◆ **Task**: The data should be printed in full, character for character.

◆ **Data block**:

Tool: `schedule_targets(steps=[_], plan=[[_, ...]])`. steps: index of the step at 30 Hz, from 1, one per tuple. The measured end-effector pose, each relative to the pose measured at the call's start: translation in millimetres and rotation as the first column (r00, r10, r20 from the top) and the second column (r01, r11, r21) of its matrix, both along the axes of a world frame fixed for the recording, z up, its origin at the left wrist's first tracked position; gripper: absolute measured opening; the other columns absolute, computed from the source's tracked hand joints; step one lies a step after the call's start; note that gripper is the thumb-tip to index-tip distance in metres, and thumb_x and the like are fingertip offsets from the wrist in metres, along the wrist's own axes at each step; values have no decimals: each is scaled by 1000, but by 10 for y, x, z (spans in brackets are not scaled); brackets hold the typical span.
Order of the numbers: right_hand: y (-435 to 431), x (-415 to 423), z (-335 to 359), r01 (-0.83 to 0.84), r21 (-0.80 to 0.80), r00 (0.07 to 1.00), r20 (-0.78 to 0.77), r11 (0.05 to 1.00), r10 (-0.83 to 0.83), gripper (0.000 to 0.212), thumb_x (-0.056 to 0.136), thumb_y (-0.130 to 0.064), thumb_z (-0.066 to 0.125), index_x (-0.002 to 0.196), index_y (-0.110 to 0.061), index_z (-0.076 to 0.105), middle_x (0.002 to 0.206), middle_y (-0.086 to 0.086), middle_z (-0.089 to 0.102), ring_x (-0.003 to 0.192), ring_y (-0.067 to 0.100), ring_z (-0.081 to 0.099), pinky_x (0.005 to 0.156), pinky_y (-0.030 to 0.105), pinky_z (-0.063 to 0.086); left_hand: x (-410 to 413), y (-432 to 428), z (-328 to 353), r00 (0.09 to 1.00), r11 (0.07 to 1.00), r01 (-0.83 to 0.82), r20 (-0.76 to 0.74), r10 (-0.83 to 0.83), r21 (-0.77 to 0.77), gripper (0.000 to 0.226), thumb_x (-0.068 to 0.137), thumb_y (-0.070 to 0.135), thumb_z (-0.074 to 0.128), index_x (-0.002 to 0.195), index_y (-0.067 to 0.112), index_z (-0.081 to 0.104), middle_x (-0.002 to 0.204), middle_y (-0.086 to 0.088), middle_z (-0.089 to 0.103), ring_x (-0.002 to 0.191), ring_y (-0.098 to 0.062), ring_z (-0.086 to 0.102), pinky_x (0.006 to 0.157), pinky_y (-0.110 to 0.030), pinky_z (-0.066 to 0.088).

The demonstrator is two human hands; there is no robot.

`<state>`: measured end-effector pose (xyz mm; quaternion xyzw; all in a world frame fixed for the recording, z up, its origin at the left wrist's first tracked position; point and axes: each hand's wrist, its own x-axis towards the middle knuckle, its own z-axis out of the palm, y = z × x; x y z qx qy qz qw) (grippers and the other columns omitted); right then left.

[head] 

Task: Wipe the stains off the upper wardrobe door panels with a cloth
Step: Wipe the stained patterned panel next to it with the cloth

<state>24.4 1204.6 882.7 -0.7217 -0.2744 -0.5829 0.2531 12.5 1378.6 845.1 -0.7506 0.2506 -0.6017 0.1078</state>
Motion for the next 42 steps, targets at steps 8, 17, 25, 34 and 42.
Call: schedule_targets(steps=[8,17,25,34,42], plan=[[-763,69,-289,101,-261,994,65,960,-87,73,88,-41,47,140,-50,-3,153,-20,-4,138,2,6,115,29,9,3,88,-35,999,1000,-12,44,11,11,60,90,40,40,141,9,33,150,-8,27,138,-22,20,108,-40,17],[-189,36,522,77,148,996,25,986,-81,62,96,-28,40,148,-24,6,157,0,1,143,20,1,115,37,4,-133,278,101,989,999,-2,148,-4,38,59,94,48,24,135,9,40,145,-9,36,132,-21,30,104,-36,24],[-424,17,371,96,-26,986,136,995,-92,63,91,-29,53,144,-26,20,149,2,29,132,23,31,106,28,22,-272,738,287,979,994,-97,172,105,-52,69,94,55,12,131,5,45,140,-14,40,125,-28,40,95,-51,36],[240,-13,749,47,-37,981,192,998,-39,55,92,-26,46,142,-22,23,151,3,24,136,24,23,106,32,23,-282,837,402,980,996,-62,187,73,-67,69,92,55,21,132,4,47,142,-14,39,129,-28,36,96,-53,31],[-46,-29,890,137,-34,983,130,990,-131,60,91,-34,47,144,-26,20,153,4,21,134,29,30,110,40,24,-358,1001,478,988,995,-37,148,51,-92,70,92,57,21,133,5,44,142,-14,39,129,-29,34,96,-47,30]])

◆ **Exercise response**:
Tool: `schedule_targets(steps=[_], plan=[[_, ...]])`. steps: index of the step at 30 Hz, from 1, one per tuple. The measured end-effector pose, each relative to the pose measured at the call's start: translation in millimetres and rotation as the first column (r00, r10, r20 from the top) and the second column (r01, r11, r21) of its matrix, both along the axes of a world frame fixed for the recording, z up, its origin at the left wrist's first tracked position; gripper: absolute measured opening; the other columns absolute, computed from the source's tracked hand joints; step one lies a step after the call's start; note that gripper is the thumb-tip to index-tip distance in metres, and thumb_x and the like are fingertip offsets from the wrist in metres, along the wrist's own axes at each step; values have no decimals: each is scaled by 1000, but by 10 for y, x, z (spans in brackets are not scaled); brackets hold the typical span.
Order of the numbers: right_hand: y (-435 to 431), x (-415 to 423), z (-335 to 359), r01 (-0.83 to 0.84), r21 (-0.80 to 0.80), r00 (0.07 to 1.00), r20 (-0.78 to 0.77), r11 (0.05 to 1.00), r10 (-0.83 to 0.83), gripper (0.000 to 0.212), thumb_x (-0.056 to 0.136), thumb_y (-0.130 to 0.064), thumb_z (-0.066 to 0.125), index_x (-0.002 to 0.196), index_y (-0.110 to 0.061), index_z (-0.076 to 0.105), middle_x (0.002 to 0.206), middle_y (-0.086 to 0.086), middle_z (-0.089 to 0.102), ring_x (-0.003 to 0.192), ring_y (-0.067 to 0.100), ring_z (-0.081 to 0.099), pinky_x (0.005 to 0.156), pinky_y (-0.030 to 0.105), pinky_z (-0.063 to 0.086); left_hand: x (-410 to 413), y (-432 to 428), z (-328 to 353), r00 (0.09 to 1.00), r11 (0.07 to 1.00), r01 (-0.83 to 0.82), r20 (-0.76 to 0.74), r10 (-0.83 to 0.83), r21 (-0.77 to 0.77), gripper (0.000 to 0.226), thumb_x (-0.068 to 0.137), thumb_y (-0.070 to 0.135), thumb_z (-0.074 to 0.128), index_x (-0.002 to 0.195), index_y (-0.067 to 0.112), index_z (-0.081 to 0.104), middle_x (-0.002 to 0.204), middle_y (-0.086 to 0.088), middle_z (-0.089 to 0.103), ring_x (-0.002 to 0.191), ring_y (-0.098 to 0.062), ring_z (-0.086 to 0.102), pinky_x (0.006 to 0.157), pinky_y (-0.110 to 0.030), pinky_z (-0.066 to 0.088).

The demonstrator is two human hands; there is no robot.

`<state>`: measured end-effector pose (xyz mm; quaternion xyzw; all in a world frame fixed for the recording, z up, its origin at the left wrist's first tracked position; point and axes: each hand's wrist, its own x-axis towards the middle knuckle, its own z-axis out of the palm, y = z × x; x y z qx qy qz qw) (grippers and the other columns omitted); right then left.

[head] 

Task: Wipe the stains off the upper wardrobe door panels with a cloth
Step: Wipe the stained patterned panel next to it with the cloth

<state>24.4 1204.6 882.7 -0.7217 -0.2744 -0.5829 0.2531 12.5 1378.6 845.1 -0.7506 0.2506 -0.6017 0.1078</state>
Motion for the next 42 steps, targets at steps 8, 17, 25, 34 and 42.
Call: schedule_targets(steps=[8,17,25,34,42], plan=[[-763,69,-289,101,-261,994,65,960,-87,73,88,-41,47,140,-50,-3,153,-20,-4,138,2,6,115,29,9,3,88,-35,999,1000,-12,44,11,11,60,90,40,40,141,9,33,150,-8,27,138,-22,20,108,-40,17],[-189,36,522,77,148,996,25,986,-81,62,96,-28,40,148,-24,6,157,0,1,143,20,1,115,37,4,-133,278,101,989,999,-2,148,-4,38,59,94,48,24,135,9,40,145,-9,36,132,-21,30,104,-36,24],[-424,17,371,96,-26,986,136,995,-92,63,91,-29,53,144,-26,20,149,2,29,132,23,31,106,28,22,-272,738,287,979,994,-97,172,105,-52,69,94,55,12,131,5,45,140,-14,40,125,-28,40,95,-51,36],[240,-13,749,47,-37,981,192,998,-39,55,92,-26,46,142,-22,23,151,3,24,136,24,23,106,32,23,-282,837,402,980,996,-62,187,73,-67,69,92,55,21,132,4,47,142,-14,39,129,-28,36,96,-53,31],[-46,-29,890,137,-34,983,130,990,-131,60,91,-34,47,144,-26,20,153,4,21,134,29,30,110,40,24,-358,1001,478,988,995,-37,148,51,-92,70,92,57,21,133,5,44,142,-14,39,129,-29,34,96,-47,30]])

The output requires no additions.